4. Mengelola manajemen TPU
Jika semuanya sudah bisa dilakukan, tinggal memanage TPU. Aku tidak tahu tentang manajemen TPU. Tetapi aku hanya ingin mengatakan bahwa TPU ini adalah tempat semua warga Jakarta. Di negara lain, banyak TPU justru sebagai tempat berjalan-jalan. Untuk sekedar menhirup udara segar.
Sebuah TPU adalah tempat bagi warga yang sudah dipanggil Tuhan. Banyak orang kesana untuk berdoa, menyambangi atau sekedar ikut berbagi disana. Seharusnya, TPU bebas dari polusi suara atau polusi pemandangan. Maksudnya, untuk polusi suara, janganlah terlalu berisik, tanpa debu dan jangan TPUÂ sebagai 'jalan potong' atau 'jalan tikus' seperti di TPU Menteng Pulo, tempat papaku berada.
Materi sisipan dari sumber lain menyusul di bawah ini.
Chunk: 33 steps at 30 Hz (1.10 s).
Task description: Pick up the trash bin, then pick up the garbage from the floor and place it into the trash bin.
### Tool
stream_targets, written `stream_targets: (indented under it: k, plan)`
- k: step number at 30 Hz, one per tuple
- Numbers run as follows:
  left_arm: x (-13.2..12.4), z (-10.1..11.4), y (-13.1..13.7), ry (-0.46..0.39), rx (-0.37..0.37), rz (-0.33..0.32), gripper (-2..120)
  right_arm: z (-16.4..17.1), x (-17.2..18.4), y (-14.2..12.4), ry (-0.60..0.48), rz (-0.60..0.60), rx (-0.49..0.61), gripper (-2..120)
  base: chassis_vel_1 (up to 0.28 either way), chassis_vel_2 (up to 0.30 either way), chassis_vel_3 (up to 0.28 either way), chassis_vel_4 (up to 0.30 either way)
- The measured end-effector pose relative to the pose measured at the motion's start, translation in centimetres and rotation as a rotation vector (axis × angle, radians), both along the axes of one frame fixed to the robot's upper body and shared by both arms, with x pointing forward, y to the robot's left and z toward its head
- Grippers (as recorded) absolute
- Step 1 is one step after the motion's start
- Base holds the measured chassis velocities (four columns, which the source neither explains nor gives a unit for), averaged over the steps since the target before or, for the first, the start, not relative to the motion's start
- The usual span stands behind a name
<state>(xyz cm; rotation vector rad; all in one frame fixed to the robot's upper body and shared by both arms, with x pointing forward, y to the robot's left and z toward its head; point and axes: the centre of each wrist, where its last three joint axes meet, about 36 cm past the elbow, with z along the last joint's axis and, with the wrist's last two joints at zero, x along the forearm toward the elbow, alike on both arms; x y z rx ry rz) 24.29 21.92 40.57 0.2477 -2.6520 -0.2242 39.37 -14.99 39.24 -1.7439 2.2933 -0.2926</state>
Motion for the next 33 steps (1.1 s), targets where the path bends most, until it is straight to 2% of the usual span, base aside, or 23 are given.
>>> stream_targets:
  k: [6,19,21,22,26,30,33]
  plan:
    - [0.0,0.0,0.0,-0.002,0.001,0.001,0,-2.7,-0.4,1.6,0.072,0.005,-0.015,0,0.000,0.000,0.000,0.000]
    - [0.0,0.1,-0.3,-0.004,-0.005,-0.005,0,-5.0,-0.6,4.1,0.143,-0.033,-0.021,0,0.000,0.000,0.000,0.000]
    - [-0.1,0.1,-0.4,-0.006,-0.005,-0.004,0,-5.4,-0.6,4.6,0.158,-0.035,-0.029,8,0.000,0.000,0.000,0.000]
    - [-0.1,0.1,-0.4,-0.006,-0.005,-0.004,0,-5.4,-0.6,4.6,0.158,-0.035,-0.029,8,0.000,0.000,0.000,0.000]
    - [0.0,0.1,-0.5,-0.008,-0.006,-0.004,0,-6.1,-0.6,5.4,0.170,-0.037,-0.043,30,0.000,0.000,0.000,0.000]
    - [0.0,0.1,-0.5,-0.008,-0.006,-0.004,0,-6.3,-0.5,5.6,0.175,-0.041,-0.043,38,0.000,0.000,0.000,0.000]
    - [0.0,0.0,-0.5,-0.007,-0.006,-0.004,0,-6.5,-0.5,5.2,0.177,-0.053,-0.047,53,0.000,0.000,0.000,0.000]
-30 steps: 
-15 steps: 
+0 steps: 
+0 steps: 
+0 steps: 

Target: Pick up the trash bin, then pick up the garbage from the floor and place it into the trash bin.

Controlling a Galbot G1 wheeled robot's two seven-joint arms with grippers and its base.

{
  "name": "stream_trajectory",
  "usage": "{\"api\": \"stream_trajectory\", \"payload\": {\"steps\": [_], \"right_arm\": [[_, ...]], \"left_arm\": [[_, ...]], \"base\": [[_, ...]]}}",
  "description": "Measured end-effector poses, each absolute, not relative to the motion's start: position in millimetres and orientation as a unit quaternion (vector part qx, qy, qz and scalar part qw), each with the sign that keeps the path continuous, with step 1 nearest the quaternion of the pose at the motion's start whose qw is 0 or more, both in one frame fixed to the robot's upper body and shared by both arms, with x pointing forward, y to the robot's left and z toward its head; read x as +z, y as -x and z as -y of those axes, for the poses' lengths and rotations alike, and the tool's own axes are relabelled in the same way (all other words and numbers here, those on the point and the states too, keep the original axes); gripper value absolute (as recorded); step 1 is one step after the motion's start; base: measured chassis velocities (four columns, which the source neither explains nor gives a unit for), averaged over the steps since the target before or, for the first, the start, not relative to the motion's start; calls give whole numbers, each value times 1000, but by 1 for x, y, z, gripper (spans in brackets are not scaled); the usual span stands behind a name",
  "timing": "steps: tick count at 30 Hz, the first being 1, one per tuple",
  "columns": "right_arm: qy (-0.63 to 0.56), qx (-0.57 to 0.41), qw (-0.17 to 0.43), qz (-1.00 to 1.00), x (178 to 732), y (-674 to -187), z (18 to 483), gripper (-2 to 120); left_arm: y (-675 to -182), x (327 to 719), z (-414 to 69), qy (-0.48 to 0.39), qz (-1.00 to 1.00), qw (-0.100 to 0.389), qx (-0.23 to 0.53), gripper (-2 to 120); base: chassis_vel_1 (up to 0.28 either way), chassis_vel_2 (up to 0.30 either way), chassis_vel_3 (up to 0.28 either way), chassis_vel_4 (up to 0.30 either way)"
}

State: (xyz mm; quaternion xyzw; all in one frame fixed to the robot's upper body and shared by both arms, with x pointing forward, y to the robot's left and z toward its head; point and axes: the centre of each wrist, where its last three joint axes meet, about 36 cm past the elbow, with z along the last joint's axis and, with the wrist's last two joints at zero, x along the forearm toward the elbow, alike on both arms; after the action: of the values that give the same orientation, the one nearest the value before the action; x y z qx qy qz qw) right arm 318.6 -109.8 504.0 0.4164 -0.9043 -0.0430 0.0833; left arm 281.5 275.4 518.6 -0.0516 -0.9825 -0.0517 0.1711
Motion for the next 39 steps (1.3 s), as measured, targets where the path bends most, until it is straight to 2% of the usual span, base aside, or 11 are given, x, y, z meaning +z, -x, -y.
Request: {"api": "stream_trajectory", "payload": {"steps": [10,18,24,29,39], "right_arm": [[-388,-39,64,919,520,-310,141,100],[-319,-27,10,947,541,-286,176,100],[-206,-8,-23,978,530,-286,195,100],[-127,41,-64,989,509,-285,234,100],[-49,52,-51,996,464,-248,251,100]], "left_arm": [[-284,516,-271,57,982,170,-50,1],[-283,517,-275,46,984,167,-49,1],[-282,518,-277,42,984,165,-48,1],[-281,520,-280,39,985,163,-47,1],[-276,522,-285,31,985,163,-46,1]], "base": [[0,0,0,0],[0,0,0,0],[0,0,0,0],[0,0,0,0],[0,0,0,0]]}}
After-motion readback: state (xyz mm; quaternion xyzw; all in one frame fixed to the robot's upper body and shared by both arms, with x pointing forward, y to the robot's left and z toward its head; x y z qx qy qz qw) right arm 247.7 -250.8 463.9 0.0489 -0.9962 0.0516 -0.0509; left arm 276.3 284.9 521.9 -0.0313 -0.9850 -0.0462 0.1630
Selain itu, janganlah para gembala melepaskan kambing-kambing dan domba-dombanya untuk berkeliaran disana, tanpa pengawasan. Bahkan, banyak kambing atau domba-domba 'tinggal' di beberapa makam beserta keluarganya! Kelihatannya tidak etis ketika sekelompok kambing atau domba tidur dan beristirahat di sebuah makam. Harusnya, kambing dan domba tidak boleh masuk ke makam ...
Sekelompok kambing yang selalu berbarengan ( mungkin sebuah keluarga ) berjalan, makan rumput dan tanaman serta 'tinggal' di pemakaman TPU Menteng Pulo ini .....
Kambing yang seenaknya saja bahkan naik ke sebuah nisan hanya untuk makan daun-daunan yang dia inginkan. Siapa yang punya? Dimana gembalanya?
Ini sekelumit pemikiranku tentang TPU yang bisa dikelola sebagai RTH menuju 30% RTH Jakarta. Kreatifitas pemda benar-benar dibutuhkan, menyusul rencana RTH 30%, dan terkendala oleh dana, waktu serta SDM dan orang-orang yang mengelolanya.